Friday, June 10, 2011

Community Supported Agriculture and Seasonal Eating

So, here's where I sheepishly admit that I messed up my dates, and our CSA doesn't actually start until June 17th. Whoops!

To tide you over, let's talk about CSAs and what they are. CSA stands for Community Supported Agriculture, and many people think that it is one of the best ways forward for our family farms and farmers. In a CSA, you essentially buy a share of a local farmer's crop in advance. The farmer uses that money to buy seed, farm equipment, whatever, and you get a weekly share of whatever is ripe at that farm during the growing season. The advantage to CSAs is that they are often less expensive than buying at farmers' markets, the produce generally travels less than 50 miles from farm to your fridge, and many CSA farmers use organic methods. As well, you're supporting local family farmers and helping them keep agricultural spaces in an increasingly suburban and urban world.

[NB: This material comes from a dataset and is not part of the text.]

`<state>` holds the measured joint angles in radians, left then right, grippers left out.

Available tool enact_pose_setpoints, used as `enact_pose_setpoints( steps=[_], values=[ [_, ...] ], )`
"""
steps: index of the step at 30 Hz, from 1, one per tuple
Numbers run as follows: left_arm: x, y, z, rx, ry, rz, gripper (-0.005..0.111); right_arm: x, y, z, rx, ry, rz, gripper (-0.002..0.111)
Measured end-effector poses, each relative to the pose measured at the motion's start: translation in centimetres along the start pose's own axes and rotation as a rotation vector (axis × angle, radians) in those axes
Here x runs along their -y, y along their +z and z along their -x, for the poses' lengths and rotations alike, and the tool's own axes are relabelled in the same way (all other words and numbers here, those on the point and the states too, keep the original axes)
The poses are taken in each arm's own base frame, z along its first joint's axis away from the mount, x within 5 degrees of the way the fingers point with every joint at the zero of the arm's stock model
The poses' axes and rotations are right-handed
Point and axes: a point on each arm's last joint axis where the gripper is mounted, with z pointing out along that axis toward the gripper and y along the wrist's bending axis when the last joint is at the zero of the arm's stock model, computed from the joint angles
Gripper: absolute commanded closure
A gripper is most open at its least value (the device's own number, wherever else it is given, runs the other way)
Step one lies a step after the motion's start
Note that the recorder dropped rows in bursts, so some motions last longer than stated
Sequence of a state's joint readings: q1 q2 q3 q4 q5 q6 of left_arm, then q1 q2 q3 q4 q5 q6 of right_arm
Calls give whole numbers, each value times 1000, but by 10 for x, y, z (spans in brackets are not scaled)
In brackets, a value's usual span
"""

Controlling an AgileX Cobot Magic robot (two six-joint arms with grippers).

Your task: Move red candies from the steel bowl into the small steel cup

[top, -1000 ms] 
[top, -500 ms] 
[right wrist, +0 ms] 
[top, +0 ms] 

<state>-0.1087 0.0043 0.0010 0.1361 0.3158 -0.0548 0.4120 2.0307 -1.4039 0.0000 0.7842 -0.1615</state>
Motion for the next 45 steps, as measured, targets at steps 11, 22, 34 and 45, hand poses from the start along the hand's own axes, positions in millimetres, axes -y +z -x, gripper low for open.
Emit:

The primary disadvantage is that, like a garden, a CSA forces you to eat seasonally. Seasons are different all over the US, but here in Northern Virginia, for example, it means that our first CSA delivery is going to be primarily greens, broccoli, and some herbs. Tomatoes don't start until sometime in July, and the greens will close to being over by then, so salads will have to be more creative then lettuce and tomatoes. As a consumer culture, we've gotten used to being able to have whatever we want whenever we want it -- strawberries in February, tomatoes in April, lettuce in August. We find recipes and then shop to buy the ingredients. Eating seasonally means that we'll be getting our ingredients and then finding recipes to use them in. Joe and I are actually excited by this prospect! This is going to challenge our creativity as cooks in a way that we find enormously interesting. Joe, of course, is going to be taking point on a lot of the recipe creativity, but I'll be doing my part and documenting the whole thing.